As president, Macron has eagerly embraced the so-called régalien powers — those of national defense and foreign policy — that come with his five-year stay in the Elysée Palace. What better stage than Europe — and indeed the globe — to exercise what Macron had described, in somewhat unfortunate phrasing, as the “Jupiterian” powers of his office?
That Putin was the first world leader to enter Jupiter’s orbit was not accidental. In “Révolution,” Macron’s 2017 campaign book, he underscored the importance of maintaining a dialogue with Putin, despite the latter’s recent incursions into Ukraine: “It would be a mistake to break ties with this eastern European power [over Crimea] rather than forming a lasting relationship.”
With Versailles as a backdrop to their first meeting, a symbol of France’s former imperial greatness on the 300th anniversary of Peter the Great’s visit to the palace, Macron believed he could remind Putin of his hero’s attachment to Europe — and, especially, France. Peter the Great, he declared, “symbolizes the Russia that, opening up to Europe, was inspired by everything great and strong there.”
Two years later, in 2019, Macron again hosted Putin, this time at his official retreat of Brégançon on the Riviera. At their joint press conference, Macron echoed former President Charles de Gaulle’s declaration that Europe extended from the Atlantic to the Urals by affirming his belief in a “Europe that goes from Lisbon to Vladivostok.”
More strikingly, he also announced his ambition to create a “new architecture for security” for Europe — presumably one apart from the existing architecture of NATO. The surprise created by this announcement had not yet subsided when, a week later, Macron made clear in a speech to his diplomatic corps that he would brook no dissent from a “deep state” in his pursuit of this new strategy.
Another two years later occurred perhaps the oddest episode in Macron’s dialogue with Putin: On July 13, 2021, a Russian plane landed in Paris with the body of the 18th-century French general Charles Étienne Gudin, who had died during Napoleon’s invasion of Russia in 1812. Not only was the passenger dead on arrival, so too was the reason for his trip.
The return of Gudin’s remains — unearthed from under a night club in Smolensk — had been put in motion by presidential aides, and Macron was convinced that a grand ceremony with Putin in attendance would strengthen diplomatic ties between the two countries.

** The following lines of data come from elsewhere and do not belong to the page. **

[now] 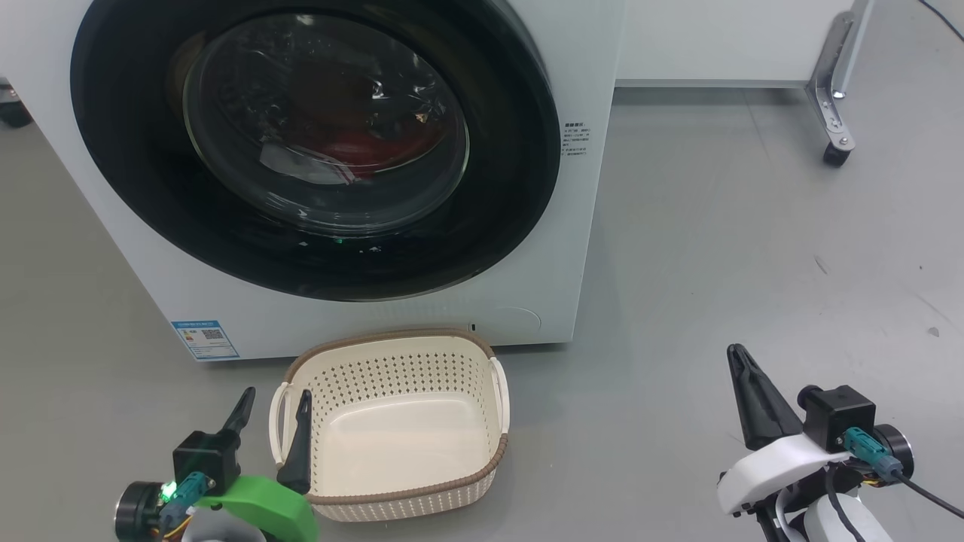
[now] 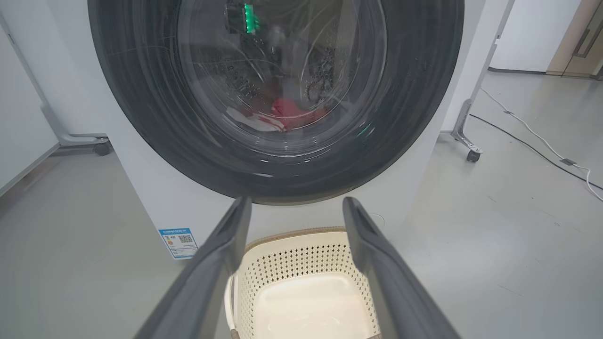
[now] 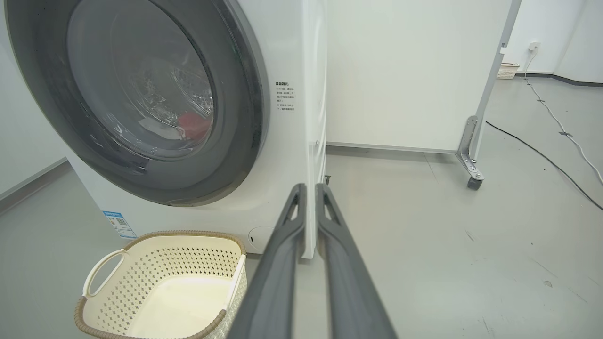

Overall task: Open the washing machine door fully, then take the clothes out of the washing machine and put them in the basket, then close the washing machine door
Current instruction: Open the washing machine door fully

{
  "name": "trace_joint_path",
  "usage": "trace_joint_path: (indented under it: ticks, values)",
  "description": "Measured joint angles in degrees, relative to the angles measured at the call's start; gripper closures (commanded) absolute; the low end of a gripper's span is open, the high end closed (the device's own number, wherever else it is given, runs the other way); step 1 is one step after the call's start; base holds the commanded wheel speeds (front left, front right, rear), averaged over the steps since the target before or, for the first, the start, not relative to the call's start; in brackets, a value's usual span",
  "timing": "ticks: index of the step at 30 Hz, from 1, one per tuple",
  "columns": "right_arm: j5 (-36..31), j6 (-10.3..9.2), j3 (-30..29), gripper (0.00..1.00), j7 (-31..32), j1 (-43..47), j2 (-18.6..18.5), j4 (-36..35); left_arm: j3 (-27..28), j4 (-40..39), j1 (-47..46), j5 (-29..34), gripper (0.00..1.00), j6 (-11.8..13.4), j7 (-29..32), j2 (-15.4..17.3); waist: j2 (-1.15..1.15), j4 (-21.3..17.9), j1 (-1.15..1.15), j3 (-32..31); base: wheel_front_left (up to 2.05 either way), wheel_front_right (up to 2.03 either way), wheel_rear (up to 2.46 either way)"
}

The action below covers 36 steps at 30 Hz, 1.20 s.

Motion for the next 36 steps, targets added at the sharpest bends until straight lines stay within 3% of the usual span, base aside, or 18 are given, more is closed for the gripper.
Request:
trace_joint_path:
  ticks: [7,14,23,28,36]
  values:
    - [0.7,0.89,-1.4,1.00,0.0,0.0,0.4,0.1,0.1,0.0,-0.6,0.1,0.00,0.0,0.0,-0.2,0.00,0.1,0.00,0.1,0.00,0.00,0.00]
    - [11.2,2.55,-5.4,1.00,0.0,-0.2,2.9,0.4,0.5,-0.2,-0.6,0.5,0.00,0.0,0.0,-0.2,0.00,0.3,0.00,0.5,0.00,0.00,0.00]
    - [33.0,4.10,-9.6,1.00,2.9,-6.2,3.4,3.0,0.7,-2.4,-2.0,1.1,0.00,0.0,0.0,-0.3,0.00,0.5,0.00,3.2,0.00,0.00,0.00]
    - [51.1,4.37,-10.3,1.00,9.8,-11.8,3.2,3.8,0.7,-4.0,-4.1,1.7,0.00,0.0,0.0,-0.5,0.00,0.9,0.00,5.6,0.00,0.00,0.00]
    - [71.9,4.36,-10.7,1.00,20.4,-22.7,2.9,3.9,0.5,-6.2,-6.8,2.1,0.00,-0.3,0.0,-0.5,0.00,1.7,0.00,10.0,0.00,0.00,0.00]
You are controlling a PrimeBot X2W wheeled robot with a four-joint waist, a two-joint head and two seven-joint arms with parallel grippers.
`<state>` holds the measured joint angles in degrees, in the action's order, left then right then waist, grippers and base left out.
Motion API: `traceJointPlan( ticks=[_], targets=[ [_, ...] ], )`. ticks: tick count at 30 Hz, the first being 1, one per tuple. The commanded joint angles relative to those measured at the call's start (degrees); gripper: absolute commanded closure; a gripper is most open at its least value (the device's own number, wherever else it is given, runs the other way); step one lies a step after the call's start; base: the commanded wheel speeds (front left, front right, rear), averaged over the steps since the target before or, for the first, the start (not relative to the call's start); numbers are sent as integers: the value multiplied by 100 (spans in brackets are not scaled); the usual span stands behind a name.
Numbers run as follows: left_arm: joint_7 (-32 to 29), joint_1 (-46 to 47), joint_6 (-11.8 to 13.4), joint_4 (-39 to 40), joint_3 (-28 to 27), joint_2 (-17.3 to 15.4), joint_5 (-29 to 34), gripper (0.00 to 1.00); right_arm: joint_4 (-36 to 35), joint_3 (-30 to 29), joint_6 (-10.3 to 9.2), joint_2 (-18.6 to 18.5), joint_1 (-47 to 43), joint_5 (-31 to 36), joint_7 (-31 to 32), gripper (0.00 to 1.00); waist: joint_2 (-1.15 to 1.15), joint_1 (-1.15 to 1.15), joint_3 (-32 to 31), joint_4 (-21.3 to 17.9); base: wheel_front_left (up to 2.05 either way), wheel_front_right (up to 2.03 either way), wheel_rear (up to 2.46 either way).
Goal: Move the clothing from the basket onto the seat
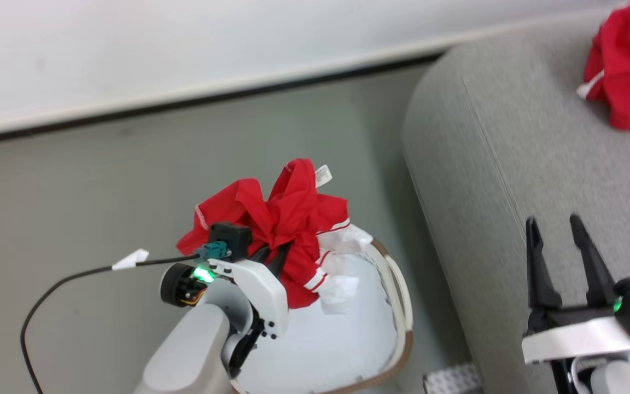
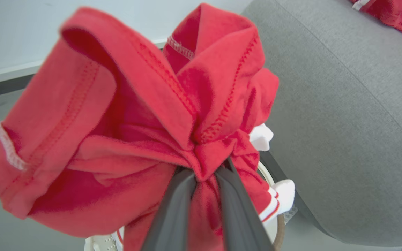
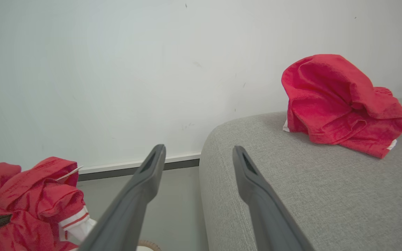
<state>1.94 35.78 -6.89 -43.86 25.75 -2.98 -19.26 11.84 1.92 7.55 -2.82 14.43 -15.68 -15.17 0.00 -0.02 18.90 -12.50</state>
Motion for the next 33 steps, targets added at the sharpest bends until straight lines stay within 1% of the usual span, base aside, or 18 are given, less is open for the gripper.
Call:
traceJointPlan(
  ticks=[1,4,5,7,12,19,26,33],
  targets=[
    [26,-185,71,312,-26,-1,-109,100,77,-21,-13,-19,-233,116,4,0,0,2,-656,441,0,0,0],
    [10,-344,172,817,-53,-3,-193,100,181,-17,-13,-18,-442,264,4,0,0,2,-939,547,0,0,0],
    [10,-344,172,817,-53,-3,-193,100,181,-17,-13,-18,-442,264,4,0,0,2,-939,547,0,0,0],
    [-14,-433,236,1175,-85,-12,-220,100,227,-14,-13,-18,-575,348,5,0,0,2,-1092,603,0,0,0],
    [-28,-673,449,1969,-234,-119,-312,100,375,47,-13,-17,-839,496,5,0,0,2,-1483,674,0,0,0],
    [-131,-916,677,2866,-344,-241,-378,100,541,184,-13,-16,-1144,684,5,0,0,2,-1916,743,0,0,0],
    [-336,-1087,751,3505,-307,-318,-432,100,625,414,-13,-16,-1388,660,5,0,0,2,-2255,788,0,0,0],
    [-502,-1213,851,3847,-270,-403,-427,100,491,668,-13,-17,-1369,631,5,0,0,2,-2291,800,0,0,0]
  ],
)
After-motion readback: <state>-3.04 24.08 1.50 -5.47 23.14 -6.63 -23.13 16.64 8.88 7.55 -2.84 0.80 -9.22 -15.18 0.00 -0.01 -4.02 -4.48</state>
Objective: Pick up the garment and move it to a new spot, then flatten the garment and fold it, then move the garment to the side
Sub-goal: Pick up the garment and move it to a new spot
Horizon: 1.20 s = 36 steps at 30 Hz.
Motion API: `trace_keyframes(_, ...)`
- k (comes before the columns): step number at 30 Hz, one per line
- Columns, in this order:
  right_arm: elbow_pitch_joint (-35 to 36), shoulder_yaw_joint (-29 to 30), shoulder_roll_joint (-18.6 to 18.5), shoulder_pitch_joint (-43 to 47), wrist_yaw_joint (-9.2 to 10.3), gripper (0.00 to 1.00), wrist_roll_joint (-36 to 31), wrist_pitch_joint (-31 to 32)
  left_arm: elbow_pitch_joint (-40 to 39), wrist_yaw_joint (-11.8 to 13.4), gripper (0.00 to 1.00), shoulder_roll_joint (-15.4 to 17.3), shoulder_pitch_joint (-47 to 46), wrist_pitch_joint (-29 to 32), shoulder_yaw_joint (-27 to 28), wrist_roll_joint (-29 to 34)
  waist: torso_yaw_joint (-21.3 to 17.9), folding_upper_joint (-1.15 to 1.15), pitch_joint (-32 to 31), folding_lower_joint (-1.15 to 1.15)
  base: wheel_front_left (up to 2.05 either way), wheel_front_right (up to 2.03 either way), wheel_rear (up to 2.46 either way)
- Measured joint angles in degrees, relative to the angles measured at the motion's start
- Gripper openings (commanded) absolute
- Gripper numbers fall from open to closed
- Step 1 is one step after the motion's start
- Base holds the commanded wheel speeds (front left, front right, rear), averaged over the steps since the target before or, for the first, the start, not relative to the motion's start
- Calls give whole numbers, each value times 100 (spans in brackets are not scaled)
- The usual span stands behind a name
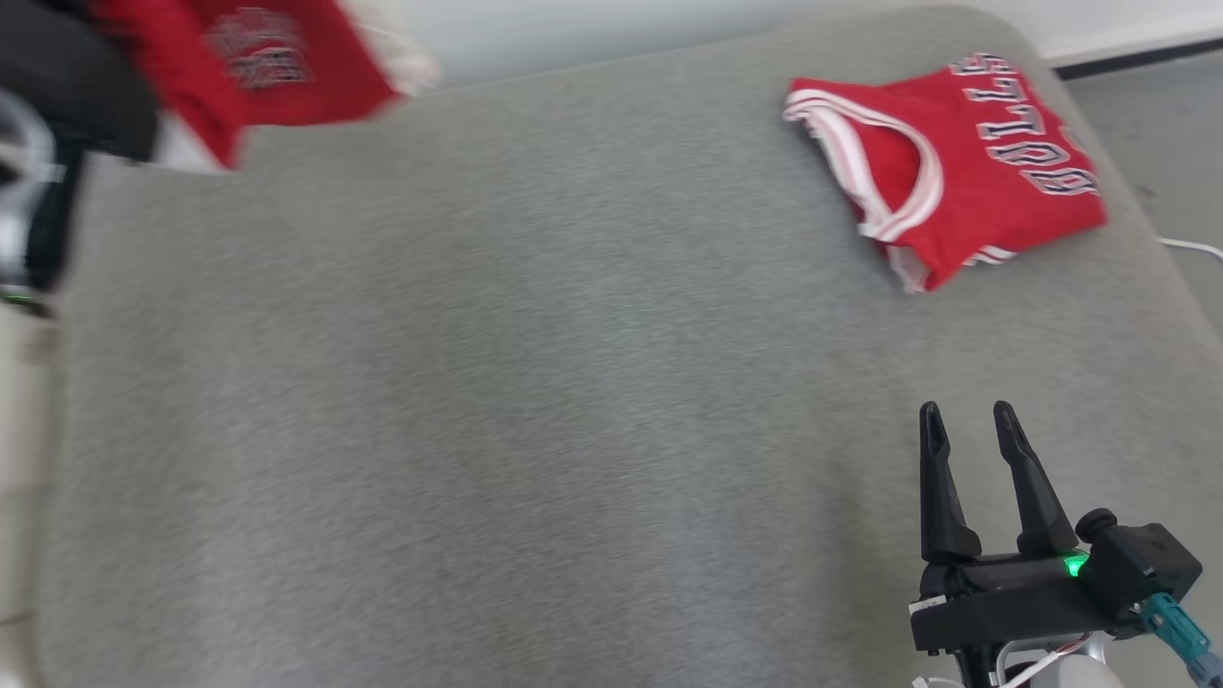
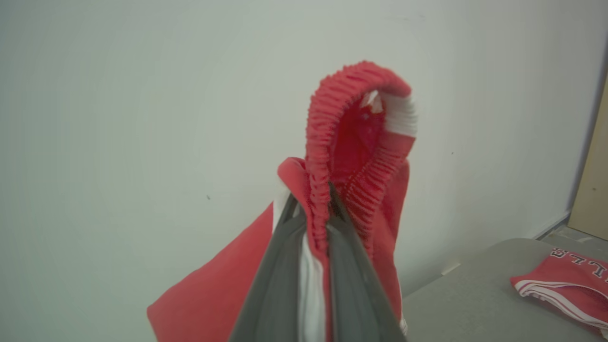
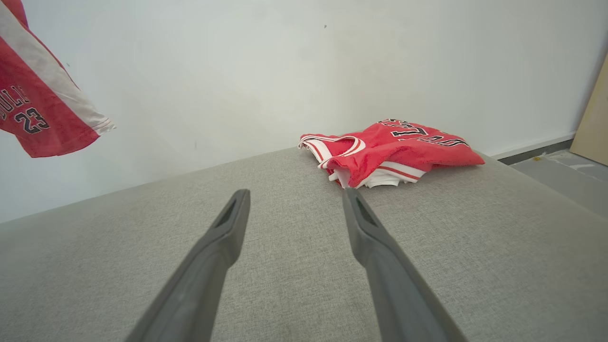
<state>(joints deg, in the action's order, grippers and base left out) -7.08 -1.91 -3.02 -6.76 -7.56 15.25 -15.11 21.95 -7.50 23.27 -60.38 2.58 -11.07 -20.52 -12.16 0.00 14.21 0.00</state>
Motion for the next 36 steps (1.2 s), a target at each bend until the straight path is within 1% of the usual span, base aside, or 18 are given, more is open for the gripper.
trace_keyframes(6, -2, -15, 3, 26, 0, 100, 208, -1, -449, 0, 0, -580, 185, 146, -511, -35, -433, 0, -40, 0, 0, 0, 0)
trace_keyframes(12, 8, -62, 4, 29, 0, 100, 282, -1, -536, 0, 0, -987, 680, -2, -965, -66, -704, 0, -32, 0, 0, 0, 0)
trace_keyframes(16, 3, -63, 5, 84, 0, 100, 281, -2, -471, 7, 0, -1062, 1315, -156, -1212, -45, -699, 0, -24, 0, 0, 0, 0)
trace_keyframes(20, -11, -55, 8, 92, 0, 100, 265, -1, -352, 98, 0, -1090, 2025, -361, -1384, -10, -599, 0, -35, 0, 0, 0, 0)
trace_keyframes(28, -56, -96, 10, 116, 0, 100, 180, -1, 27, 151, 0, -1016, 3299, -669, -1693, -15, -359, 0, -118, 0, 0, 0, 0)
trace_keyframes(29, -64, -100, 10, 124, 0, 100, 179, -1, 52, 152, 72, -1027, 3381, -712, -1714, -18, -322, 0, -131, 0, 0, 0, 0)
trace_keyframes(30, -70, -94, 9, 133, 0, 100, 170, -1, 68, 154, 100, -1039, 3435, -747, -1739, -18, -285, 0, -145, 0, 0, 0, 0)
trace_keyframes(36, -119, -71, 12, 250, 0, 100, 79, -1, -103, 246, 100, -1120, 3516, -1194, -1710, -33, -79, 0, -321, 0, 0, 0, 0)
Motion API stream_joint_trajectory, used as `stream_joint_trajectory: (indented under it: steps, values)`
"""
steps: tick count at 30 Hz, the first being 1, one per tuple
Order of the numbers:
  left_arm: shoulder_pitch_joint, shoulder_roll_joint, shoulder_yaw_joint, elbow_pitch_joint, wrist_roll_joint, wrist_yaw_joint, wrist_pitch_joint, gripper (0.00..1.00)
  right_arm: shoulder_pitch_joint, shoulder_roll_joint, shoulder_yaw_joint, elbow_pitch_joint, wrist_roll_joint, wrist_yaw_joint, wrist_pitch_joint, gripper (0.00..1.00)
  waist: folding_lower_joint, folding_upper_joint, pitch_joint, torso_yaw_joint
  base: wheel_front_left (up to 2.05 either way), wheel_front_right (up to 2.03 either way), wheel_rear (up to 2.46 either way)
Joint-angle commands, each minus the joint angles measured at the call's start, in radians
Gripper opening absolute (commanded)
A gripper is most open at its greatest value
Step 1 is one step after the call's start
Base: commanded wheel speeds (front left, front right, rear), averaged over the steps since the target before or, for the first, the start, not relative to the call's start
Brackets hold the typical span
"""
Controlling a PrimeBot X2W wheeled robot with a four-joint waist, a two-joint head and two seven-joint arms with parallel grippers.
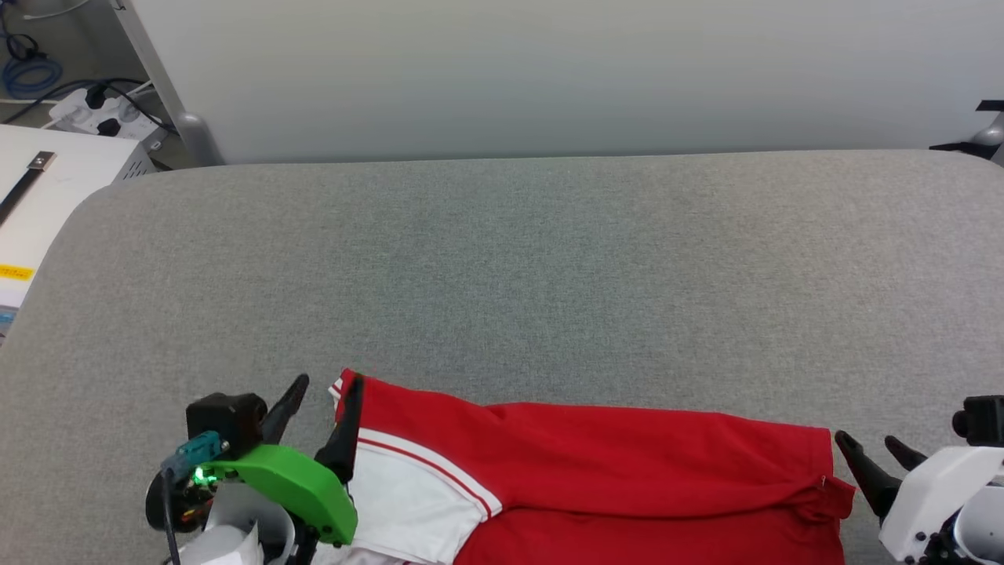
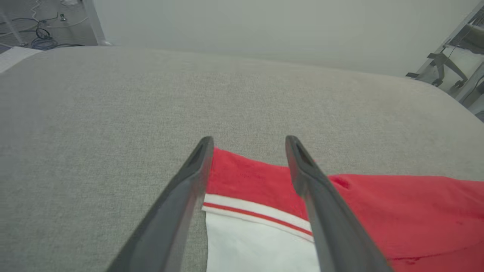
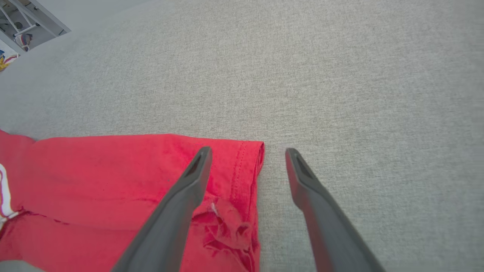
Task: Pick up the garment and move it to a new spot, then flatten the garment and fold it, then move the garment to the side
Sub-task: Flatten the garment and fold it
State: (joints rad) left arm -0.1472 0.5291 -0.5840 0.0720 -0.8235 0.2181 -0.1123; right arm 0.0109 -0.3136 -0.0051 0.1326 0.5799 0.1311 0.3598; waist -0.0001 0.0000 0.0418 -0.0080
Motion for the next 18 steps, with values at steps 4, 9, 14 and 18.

But his plans were derailed by the Kremlin’s attempted assassination of opposition leader Alexei Navalny.
So far, Macron’s outreach has not borne fruit. Yet much to the confusion and consternation of seasoned observers, he has kept talking with Putin even after Russian interference in France’s 2017 elections, as well as Moscow’s apparent role in the recent political upheaval in Mali. He has also continued his charm offensive despite Putin’s assertion that the Kremlin’s treatment of political opponents was no worse than the French government’s treatment of yellow vest protestors — a provocation amplified by French cable channels Russia Today and Sputnik.
As the diplomat Michel Duclos remarked, “The more that dialogue does not lead to substantial results . . . the more the president insists on the necessity of dialogue.”
But Macron’s latest diplomatic salvo may have an ulterior motive, which comes as he gets ready to seek reelection in April. His efforts now are addressed not only to the audience of one in Russia, but to the audience of many in France.
Through his pursuit of Putin, Macron is pursuing a place on the European stage, and the stars might just be aligning in his favor. What remains to be seen is whether he can turn the prospect of talks to his electoral advantage — or whether Jupiter’s gravitational force will fall short, and yet another Russian snub will reveal his statesmanship as ineffective at just the wrong moment.